Polly is now a long-legged, multihued creature with a stand-off coat in various shades of black, brown, and red. Her tail curls jauntily over her back in a northern manner and her ears start out standing up straight, until folding down just at the tips. The vet now speculates that her pedigree is “part shepherd, part husky, and part pony.” And true to her name, she is ninety-five pounds of galloping optimism.

We reached the river and Polly showed every sign of preparing to dive. “Polly, come!” I commanded, and she raced back to me and sat in front of me obediently, panting happily with her brown eyes shining. I gave the good girl a piece of freeze-dried liver, and then scanned the pines.

No sign of life yet. Eagles return to the same nest every year, unless a strong wind blows it down, not unheard of since the nests are as big as dog houses. That’s why nesting pairs are never satisfied with one nest, but also work on a second, an emergency backup home. Both the primary and smaller secondary nests were still in place from last year, and still awaiting the return of their tenants.

I hadn’t really expected them to be back yet. I called Polly to heel and started along the river to Julia and Bob’s house.

Julia and Bob Barstow are also retirees. They’re a bit older than Jack and I, in their early sixties. The two of them seem to have this retirement business down pat. Bob makes wooden toys in his shop and he and Julia sell them at craft fairs.

Julia and I have the same commonalities of interest that made Nancy my best friend a generation ago. Instead of tots in diapers, we had empty nests with grown children scattered around the country. Instead of fighter jock husbands, we dealt with retirees starting new and more laidback careers.

Julia also raises vegetables and an occasional litter of Labradors, so she’s a good source of advice for my new avocations.

I had Polly heeling smartly as we approached the house from the back. Julia does believe in well-behaved dogs.

Julia and Bob live in a sprawling woody type of house that looks like it grew out of the side of the hill. Huge sheets of glass looked down to the garden and the river beyond.

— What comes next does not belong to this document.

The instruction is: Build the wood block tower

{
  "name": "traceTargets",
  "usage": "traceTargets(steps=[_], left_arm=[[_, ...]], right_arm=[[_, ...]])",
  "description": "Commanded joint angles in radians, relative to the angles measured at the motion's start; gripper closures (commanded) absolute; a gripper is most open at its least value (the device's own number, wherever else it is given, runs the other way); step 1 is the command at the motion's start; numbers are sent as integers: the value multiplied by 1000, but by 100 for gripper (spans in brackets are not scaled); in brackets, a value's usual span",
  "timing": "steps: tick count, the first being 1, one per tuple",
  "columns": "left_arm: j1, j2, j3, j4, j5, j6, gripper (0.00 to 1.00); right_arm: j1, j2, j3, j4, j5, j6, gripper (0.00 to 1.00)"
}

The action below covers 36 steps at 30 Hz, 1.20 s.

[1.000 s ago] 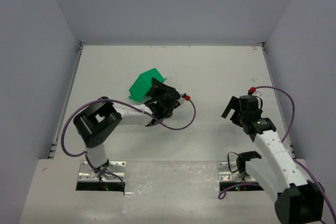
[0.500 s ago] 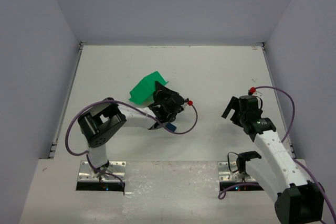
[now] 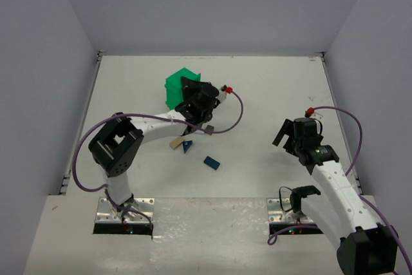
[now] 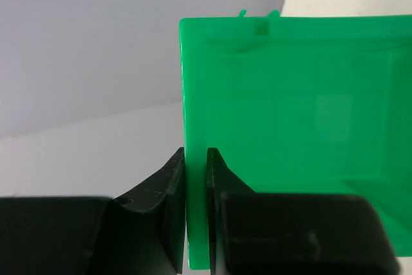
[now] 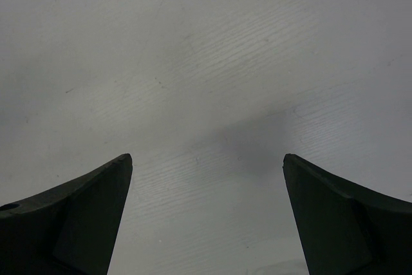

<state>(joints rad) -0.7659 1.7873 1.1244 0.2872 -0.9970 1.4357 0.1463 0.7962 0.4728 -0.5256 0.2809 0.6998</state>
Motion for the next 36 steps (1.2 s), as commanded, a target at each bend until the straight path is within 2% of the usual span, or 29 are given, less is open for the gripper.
traceTargets(steps=[1, 4, 6, 8, 10, 12, 13, 17, 21, 26, 30, 33, 36], left_arm=[[149, -114, 198, -4, 21, -265, 100], [295, -129, 341, -217, 99, -691, 100], [372, -126, 417, -283, 135, -868, 100], [507, -96, 539, -469, 159, -1203, 100], [623, -66, 643, -684, 265, -1526, 100], [714, -74, 638, -770, 349, -1711, 100], [732, -93, 583, -779, 355, -1814, 100], [766, -156, 379, -703, 352, -2067, 100], [800, -148, 256, -673, 386, -2180, 100], [826, -107, 204, -638, 393, -2186, 100], [852, -55, 209, -641, 443, -2162, 100], [861, -31, 201, -657, 454, -2160, 78], [861, -25, 185, -648, 472, -2148, 68]], right_arm=[[-2, -19, 26, 14, 37, -5, 1], [-2, -23, 15, 48, 11, -10, 1], [-2, -21, 0, 70, -11, -13, 1], [-2, -13, -17, 117, -49, -8, 1], [-4, -3, -20, 140, -72, -5, 1], [-2, 3, -16, 144, -83, -6, 1], [-2, 4, -15, 143, -92, -8, 1], [-2, -6, -19, 145, -124, -27, 1], [-4, -30, -25, 158, -175, -50, 1], [-2, -44, -27, 169, -188, -69, 1], [-2, -22, -34, 215, -272, -128, 1], [-2, 22, -19, 247, -374, -162, 1], [-2, 57, 1, 254, -437, -178, 1]])
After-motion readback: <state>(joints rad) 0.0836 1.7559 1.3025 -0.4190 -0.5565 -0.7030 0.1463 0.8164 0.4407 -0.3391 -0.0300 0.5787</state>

As Polly and I crossed the yard, I saw that Julia’s garden was already plowed. The soil looked utterly pristine, being warmed by the sun. The garden was huge, split into quadrants by two neat paths surfaced with shells.

My own tiny garden was still at the mercy of last year’s weeds, while I tried to decide whether to plow it myself or hire Buddy Haines to do it.

“Polly, heel,” I reminded the dog, keeping her to the path. I didn’t want to be responsible for paw prints in that immaculate surface.

Julia saw me from the window and hailed me with relief. “Cissy, thank God you’re here! This damn computer ate my letter! Come and make it spit it back out!”

“Be right with you,” I replied. I let myself into the house by the back door and wiped off Polly’s paws with the rag left in the mud room for that purpose. Polly and I went through Julia’s marvelous new kitchen and found our hostess just off the great room still fuming at her computer. Polly went over to join Beau, the World’s Laziest Labrador, on the sofa. She put her head on his back and heaved a loud sigh of contentment.

Unlike our house, Julia’s sprawling new ranch-style home was build around the Great Room concept. Dining in one area, conversation and general living in another, with a pass-through from the kitchen and Julia’s ‘office’ in a corner nook.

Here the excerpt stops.